* Assignment:
Scan the material below and count each line with the string "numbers". Reply with the count alone.

◇ ◇ ◇

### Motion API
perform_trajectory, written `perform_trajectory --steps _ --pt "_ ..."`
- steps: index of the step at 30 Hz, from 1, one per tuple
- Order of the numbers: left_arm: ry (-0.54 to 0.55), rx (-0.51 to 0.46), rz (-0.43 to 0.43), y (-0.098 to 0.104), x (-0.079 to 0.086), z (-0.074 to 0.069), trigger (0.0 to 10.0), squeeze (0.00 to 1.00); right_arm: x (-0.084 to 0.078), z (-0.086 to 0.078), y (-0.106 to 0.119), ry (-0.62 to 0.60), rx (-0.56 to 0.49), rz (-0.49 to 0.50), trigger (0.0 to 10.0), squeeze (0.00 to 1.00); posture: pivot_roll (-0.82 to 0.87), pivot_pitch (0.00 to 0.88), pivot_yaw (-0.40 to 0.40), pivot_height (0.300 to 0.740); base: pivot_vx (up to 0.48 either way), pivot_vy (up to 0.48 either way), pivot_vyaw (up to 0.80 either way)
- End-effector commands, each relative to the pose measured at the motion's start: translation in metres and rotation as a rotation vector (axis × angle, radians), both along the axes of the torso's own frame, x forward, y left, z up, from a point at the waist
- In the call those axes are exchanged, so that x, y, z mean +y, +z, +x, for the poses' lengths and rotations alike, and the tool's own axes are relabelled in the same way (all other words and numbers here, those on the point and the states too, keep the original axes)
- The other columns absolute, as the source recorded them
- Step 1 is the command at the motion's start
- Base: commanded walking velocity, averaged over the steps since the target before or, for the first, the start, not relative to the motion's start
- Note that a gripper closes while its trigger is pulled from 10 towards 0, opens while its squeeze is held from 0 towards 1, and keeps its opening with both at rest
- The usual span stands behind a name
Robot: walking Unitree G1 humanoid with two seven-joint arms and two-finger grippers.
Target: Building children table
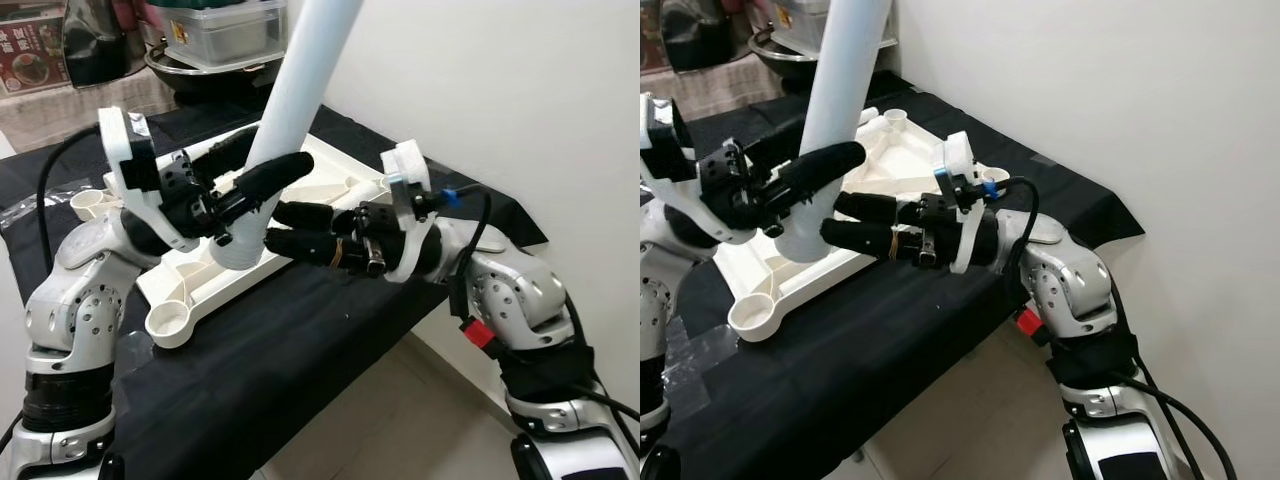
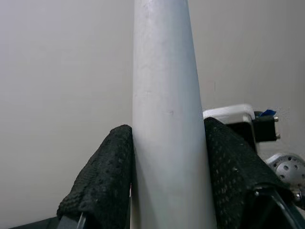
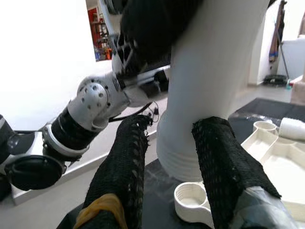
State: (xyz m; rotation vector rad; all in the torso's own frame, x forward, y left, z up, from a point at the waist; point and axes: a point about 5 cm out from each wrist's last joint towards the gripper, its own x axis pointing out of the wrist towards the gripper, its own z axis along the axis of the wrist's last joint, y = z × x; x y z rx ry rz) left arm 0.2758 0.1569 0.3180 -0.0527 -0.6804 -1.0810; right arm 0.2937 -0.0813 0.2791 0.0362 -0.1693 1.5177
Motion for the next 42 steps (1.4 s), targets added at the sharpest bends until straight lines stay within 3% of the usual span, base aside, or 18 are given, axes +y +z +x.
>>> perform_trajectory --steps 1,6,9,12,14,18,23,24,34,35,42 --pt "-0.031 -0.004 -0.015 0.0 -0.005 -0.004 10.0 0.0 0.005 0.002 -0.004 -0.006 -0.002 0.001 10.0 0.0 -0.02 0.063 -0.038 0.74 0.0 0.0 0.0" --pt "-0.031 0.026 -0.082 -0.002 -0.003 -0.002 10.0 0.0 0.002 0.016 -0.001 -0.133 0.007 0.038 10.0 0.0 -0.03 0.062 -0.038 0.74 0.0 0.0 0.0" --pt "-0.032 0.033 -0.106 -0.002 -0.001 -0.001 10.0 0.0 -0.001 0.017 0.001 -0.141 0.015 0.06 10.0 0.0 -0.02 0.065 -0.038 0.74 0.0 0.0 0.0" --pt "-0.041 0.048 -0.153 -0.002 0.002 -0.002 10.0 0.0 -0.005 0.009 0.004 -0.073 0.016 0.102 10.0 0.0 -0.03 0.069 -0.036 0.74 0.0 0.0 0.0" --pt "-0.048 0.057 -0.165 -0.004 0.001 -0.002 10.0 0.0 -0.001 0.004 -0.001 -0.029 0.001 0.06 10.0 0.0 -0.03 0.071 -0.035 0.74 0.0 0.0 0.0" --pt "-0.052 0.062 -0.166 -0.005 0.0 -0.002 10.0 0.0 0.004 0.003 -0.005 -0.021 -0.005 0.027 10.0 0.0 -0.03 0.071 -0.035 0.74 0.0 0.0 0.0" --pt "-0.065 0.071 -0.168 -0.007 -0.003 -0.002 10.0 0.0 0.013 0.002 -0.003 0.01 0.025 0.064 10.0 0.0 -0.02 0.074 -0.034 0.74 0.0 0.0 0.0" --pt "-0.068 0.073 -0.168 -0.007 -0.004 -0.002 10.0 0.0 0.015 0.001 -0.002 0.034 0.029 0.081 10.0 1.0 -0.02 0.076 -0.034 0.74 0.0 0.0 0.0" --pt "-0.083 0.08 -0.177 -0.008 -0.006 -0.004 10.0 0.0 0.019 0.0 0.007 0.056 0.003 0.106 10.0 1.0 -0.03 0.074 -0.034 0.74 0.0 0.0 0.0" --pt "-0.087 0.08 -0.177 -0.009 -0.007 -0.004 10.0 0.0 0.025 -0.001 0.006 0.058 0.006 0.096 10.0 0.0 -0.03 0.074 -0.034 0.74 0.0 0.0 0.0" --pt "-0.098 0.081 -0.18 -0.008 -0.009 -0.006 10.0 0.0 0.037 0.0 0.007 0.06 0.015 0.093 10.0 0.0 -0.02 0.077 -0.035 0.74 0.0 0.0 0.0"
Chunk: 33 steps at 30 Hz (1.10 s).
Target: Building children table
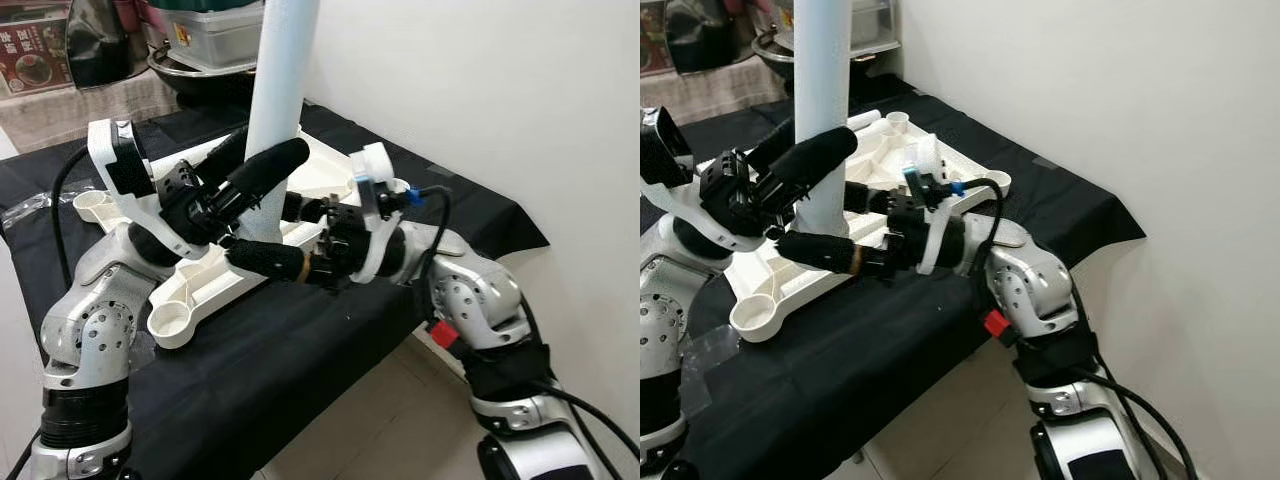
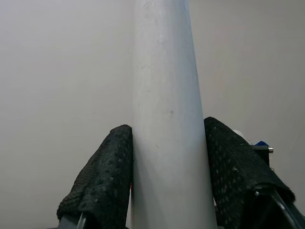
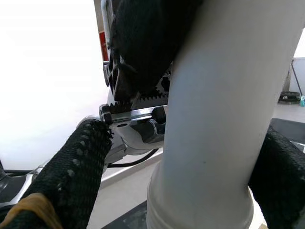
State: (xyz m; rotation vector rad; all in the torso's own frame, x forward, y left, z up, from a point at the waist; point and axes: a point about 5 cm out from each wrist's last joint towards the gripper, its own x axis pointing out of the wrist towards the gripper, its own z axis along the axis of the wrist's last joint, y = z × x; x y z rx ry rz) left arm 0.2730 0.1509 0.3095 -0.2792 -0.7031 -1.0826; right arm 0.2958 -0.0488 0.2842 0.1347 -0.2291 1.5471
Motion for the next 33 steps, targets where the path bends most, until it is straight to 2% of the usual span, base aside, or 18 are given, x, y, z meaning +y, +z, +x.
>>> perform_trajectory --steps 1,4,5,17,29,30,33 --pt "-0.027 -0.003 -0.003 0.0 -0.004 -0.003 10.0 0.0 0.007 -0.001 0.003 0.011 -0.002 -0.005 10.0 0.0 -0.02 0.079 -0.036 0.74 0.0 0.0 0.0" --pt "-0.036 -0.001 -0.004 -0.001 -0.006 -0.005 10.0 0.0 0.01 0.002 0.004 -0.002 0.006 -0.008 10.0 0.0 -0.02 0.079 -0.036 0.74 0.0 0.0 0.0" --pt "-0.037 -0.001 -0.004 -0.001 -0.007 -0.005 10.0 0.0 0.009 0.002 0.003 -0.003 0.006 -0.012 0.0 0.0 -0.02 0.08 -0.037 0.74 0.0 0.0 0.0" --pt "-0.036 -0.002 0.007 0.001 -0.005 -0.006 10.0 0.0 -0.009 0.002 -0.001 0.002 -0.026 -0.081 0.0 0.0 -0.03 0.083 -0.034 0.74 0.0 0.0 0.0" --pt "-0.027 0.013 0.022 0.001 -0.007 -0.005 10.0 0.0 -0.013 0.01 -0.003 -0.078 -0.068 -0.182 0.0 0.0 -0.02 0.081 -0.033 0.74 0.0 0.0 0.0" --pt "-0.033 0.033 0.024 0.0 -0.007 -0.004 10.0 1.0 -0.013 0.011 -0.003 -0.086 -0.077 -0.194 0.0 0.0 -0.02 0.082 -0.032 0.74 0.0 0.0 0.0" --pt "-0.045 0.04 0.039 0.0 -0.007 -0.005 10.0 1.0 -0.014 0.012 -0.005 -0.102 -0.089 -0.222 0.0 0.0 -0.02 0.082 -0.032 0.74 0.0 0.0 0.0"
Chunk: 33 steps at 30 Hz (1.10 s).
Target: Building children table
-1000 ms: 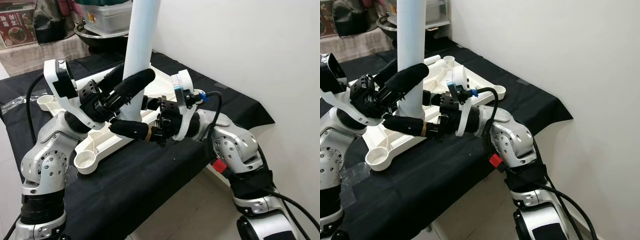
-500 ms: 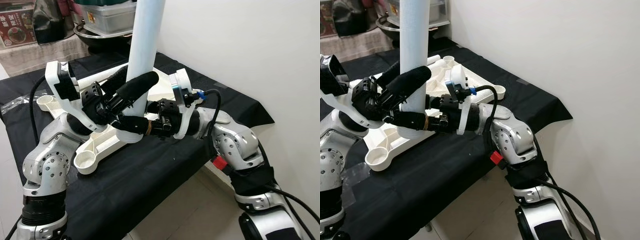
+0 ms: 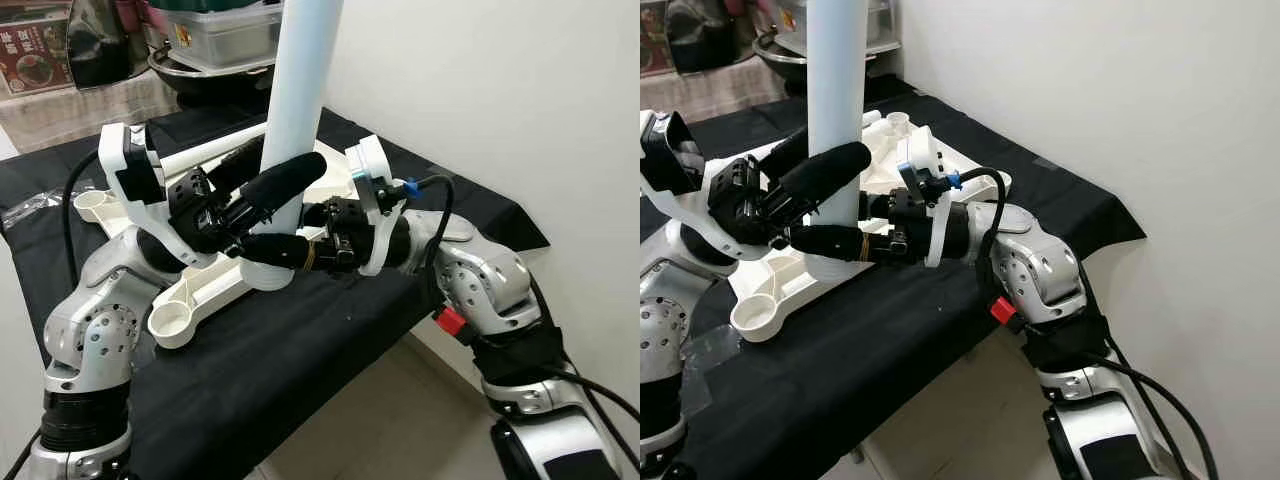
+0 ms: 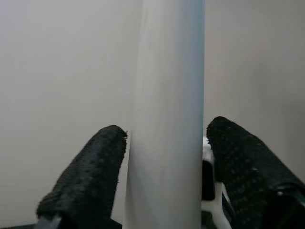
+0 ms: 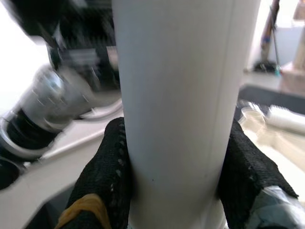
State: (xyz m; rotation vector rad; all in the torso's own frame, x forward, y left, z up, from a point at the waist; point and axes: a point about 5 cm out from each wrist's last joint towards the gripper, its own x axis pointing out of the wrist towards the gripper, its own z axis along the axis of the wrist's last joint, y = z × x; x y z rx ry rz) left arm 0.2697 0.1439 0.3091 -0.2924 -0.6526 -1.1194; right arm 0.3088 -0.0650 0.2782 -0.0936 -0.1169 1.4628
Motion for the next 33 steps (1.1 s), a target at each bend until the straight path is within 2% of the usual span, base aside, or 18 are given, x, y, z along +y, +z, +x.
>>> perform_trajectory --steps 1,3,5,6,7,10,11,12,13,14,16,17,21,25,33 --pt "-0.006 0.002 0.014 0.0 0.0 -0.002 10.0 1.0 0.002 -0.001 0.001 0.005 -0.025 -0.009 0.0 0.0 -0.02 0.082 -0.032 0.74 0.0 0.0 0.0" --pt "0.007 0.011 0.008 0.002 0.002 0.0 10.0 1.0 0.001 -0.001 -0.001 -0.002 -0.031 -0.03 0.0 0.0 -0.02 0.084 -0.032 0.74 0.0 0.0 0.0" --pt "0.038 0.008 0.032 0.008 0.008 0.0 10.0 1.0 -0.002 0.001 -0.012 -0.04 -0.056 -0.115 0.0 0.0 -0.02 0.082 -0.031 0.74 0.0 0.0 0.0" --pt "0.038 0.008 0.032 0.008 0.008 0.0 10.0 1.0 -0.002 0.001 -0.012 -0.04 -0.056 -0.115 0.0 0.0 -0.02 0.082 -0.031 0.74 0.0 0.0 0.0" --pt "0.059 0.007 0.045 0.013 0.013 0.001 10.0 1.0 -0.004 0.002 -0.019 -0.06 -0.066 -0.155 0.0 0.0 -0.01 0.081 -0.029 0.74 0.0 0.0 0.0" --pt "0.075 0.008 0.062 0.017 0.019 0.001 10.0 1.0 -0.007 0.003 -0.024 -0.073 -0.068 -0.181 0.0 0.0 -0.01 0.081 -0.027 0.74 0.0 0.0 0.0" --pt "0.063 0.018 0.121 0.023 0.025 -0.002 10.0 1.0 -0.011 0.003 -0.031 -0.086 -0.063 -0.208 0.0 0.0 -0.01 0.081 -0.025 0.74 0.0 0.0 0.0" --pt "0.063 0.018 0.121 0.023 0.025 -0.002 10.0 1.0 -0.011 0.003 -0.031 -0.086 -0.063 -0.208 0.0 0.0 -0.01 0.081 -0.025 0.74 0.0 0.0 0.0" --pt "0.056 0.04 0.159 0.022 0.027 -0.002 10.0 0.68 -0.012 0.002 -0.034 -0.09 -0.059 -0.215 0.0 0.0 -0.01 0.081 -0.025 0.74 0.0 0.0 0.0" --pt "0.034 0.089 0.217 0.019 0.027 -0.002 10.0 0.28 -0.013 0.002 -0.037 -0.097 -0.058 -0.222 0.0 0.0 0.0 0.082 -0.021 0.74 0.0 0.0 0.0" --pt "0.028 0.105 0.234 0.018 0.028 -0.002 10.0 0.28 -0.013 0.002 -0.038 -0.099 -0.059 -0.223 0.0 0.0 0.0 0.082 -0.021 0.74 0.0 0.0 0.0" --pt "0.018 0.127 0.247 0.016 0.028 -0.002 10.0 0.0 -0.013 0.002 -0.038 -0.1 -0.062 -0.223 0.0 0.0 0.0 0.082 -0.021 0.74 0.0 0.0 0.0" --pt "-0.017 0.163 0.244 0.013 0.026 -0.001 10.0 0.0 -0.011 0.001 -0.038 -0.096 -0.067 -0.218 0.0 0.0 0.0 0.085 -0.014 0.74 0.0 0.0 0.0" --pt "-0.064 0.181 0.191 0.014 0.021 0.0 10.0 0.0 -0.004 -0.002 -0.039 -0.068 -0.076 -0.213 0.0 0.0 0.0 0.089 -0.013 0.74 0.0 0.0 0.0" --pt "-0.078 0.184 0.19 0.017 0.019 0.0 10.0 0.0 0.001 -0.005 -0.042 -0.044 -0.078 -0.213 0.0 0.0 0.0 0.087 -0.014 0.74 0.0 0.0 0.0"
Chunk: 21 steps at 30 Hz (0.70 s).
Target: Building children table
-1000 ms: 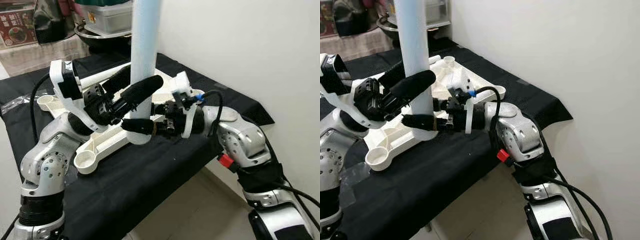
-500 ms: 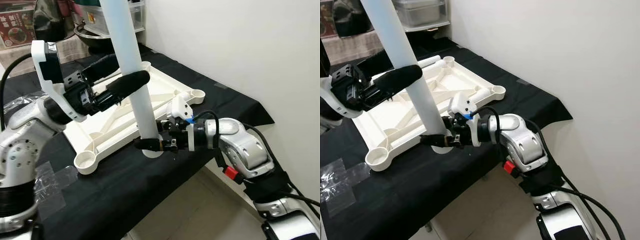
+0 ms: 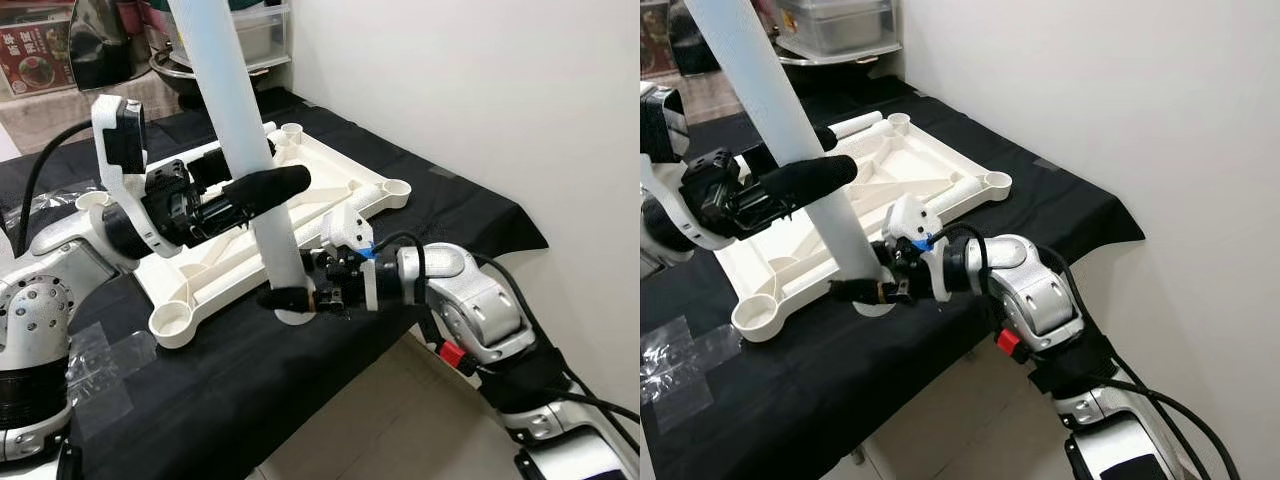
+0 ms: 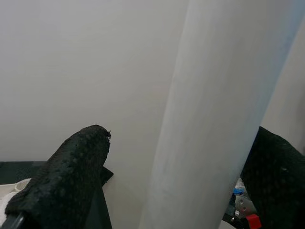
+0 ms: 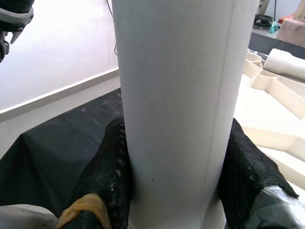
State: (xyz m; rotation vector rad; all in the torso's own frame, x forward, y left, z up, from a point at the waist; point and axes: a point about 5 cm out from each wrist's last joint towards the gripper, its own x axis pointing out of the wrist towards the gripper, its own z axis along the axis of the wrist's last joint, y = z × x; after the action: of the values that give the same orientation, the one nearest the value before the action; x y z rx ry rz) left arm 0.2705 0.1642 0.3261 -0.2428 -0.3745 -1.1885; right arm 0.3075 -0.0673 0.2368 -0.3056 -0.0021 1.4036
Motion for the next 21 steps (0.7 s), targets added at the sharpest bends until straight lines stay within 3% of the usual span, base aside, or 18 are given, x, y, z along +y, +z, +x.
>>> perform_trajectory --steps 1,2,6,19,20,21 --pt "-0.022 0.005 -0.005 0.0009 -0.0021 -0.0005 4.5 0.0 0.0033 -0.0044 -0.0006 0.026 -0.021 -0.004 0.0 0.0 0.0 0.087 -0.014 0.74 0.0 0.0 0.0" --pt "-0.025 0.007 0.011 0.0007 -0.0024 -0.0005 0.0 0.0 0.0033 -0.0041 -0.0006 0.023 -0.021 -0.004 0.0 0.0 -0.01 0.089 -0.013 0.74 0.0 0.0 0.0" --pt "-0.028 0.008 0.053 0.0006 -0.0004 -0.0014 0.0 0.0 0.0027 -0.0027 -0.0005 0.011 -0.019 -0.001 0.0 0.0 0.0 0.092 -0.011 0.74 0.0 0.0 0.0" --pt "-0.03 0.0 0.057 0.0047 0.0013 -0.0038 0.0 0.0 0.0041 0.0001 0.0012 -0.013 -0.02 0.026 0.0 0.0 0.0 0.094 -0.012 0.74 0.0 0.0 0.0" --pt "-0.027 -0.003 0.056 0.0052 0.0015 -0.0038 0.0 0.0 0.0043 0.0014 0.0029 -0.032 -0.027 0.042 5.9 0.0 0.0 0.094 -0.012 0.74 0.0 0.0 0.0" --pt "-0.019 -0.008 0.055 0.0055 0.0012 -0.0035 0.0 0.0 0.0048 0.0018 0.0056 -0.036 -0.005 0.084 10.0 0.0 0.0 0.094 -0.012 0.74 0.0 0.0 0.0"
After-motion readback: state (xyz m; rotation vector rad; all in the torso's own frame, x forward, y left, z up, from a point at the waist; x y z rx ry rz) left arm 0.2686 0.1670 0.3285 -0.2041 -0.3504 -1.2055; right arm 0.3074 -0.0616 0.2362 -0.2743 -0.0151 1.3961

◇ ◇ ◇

* Exercise solution:
2